Your answer should be every line of the records that contains the word "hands", copied as it stands.

#### EXERCISE MATERIAL

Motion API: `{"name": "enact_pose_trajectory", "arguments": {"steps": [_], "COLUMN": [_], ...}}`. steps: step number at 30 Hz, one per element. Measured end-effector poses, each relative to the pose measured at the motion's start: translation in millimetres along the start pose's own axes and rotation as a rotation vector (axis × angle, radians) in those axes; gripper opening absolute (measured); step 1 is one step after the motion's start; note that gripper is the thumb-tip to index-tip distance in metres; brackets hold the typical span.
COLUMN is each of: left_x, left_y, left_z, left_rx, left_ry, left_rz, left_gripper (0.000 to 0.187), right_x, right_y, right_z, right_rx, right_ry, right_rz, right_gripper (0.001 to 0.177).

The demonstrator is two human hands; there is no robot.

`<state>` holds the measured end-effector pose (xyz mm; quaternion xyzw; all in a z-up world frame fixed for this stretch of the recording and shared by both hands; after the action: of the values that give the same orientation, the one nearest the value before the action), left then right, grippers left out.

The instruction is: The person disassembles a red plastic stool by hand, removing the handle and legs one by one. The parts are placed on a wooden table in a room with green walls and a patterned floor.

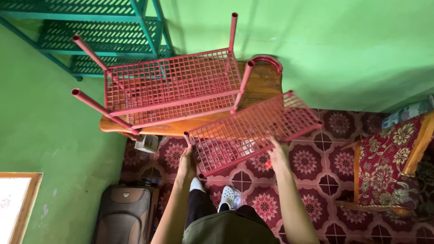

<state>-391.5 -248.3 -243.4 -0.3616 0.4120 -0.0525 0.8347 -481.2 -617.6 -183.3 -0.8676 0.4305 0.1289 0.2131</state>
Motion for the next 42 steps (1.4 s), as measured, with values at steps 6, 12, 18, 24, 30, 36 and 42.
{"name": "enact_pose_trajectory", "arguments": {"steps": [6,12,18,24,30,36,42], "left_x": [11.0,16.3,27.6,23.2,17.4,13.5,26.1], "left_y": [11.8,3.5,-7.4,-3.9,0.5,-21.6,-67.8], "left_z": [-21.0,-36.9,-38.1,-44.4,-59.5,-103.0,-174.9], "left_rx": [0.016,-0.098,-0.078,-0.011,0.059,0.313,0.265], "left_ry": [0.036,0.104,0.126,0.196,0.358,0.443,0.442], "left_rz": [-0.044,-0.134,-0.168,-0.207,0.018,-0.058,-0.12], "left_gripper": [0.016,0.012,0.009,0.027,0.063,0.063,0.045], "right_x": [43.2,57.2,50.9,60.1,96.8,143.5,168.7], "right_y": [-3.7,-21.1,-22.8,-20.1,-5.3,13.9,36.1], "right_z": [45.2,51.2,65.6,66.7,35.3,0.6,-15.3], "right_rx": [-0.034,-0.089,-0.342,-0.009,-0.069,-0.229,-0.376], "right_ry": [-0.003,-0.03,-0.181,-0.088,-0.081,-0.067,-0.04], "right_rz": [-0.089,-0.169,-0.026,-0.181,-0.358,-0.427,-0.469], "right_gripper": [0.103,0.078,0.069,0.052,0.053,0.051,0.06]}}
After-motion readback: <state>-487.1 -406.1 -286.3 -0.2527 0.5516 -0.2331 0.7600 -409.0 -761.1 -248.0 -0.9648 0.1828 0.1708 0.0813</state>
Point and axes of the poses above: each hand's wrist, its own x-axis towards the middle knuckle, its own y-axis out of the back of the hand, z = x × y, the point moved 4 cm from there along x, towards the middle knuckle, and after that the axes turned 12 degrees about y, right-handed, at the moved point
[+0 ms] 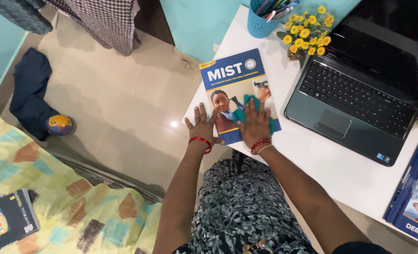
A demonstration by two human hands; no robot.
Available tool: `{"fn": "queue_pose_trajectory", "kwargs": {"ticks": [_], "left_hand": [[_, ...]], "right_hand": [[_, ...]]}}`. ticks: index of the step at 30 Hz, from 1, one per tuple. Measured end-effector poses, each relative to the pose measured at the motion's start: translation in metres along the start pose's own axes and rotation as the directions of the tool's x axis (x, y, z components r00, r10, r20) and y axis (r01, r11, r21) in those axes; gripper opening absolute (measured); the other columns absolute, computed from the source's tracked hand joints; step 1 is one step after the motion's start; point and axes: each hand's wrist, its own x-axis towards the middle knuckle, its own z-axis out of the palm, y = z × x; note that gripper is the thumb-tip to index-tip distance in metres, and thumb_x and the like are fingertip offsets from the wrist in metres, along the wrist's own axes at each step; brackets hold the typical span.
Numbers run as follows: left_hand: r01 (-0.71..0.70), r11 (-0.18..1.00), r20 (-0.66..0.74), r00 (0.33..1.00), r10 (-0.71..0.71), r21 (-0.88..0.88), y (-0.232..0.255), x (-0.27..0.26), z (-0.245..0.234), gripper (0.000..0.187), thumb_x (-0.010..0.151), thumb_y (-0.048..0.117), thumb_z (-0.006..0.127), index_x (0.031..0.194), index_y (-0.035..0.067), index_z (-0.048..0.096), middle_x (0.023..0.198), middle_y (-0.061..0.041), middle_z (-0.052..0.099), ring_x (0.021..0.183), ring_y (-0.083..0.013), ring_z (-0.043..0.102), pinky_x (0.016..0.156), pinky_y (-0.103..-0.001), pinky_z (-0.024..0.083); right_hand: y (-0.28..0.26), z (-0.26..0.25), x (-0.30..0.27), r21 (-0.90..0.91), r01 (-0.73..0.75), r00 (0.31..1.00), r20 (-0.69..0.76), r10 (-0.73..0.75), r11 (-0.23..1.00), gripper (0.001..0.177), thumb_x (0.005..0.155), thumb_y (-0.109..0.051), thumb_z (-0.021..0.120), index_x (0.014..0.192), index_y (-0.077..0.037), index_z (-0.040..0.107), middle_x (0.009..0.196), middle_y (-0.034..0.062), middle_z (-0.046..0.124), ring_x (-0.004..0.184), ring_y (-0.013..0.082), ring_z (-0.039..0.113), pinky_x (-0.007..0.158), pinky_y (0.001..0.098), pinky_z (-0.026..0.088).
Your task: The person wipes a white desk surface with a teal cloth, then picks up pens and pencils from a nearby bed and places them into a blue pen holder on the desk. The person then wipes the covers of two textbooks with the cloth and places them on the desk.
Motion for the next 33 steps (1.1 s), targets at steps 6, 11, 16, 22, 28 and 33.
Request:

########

▸ COMPLETED TASK:
The demonstrator is two human hands; there is no robot.
`<state>` holds the measured end-effector pose (xyz mm; quaternion xyzw; all in a z-up world frame fixed for this stretch of the recording and shared by both hands; after the action: of the values that give the same orientation, the one nearest the value before the action), left then right, grippers left out.
A demonstration by two human hands; no robot.

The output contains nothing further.